Ring Dipolar Array for an Efficient Frequency-Selective Energy Harvesting

This paper presents the design, implementation, and performance evaluation of a Ring Dipolar Array (RDA) structure optimized for efficient, frequency-selective RF energy harvesting. The proposed RDA utilizes engineered electromagnetic interactions within its array arrangement to enhance energy capture at targeted frequency bands while preserving a compact design. The resonant characteristics of the ring dipolar elements of the system are utilized to achieve enhanced frequency selectivity and improved RF-to-DC power conversion efficiency.
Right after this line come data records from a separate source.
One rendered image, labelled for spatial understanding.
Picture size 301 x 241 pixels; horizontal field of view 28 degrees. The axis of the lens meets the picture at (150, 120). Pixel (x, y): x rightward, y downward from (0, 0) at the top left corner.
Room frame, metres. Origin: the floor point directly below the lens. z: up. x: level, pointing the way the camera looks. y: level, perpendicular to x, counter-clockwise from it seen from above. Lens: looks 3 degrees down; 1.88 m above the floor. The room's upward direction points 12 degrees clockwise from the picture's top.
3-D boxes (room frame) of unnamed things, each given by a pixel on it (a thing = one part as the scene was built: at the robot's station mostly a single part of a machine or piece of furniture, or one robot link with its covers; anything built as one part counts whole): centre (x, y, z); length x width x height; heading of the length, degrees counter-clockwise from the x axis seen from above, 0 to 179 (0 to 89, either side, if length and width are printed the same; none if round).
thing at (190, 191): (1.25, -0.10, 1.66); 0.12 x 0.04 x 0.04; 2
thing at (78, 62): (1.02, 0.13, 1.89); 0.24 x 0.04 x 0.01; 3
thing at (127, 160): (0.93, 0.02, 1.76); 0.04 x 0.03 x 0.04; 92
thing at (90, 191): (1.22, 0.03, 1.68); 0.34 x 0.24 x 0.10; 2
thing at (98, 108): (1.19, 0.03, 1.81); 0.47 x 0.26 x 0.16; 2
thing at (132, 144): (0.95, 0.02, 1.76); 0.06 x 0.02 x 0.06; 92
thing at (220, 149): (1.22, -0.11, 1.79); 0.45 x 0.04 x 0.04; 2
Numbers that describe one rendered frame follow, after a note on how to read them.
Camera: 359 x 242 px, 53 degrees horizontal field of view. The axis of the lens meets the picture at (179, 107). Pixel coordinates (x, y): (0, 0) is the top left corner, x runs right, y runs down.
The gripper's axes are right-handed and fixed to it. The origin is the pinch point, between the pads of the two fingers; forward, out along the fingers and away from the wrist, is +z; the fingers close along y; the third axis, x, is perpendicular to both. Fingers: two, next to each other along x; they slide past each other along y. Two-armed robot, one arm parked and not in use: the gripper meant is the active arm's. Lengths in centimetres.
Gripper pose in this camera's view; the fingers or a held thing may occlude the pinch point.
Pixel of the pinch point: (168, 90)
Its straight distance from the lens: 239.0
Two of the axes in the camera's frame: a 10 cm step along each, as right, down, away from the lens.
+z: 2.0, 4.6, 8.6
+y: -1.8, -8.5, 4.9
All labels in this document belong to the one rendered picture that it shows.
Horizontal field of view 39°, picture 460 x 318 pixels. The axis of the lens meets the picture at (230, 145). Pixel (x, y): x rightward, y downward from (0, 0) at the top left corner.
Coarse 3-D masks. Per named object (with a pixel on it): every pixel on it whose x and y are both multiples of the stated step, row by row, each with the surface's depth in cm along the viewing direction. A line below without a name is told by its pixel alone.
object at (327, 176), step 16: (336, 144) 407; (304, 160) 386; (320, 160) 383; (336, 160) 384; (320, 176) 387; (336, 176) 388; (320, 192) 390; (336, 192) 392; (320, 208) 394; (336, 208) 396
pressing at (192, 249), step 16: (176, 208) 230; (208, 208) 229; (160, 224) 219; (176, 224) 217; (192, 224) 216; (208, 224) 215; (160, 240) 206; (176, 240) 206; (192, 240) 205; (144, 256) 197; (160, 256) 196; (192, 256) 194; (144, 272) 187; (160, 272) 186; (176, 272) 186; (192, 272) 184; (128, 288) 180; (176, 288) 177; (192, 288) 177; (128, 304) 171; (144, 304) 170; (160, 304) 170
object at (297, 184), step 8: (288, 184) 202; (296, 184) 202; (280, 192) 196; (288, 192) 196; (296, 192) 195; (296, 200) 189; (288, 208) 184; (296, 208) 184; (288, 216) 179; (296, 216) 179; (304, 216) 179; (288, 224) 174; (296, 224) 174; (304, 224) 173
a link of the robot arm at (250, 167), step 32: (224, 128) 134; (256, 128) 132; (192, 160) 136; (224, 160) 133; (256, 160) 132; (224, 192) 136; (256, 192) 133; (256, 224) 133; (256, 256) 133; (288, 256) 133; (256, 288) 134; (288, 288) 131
The energy harvesting performance is systematically investigated under varying load conditions and different network configurations, including series and parallel connections, to determine the optimal operating parameters of the system. Both simulation and experimental validations confirm the effectiveness of the proposed structure. The RDA successfully harvests ambient RF energy at 2.6 GHz (S band), to achieve a practical microwave-to-DC conversion under different load conditions. Under series and parallel topologies, the conversion efficiency reaches 31% and 22%, respectively for input power of -4 dBm. The reconfiguration between series and parallel arrangements is entirely passive, involving no switches or control power, and relies on the intrinsic electrical connections of the array. The proposed design provides reconfigurable operation adaptable to varying load conditions, allowing flexible series–parallel arrangements to deliver high voltage or high current. These findings underscore the potential of the RDA as an efficient and practical approach to frequency-selective ambient RF energy harvesting in modern wireless power transfer applications.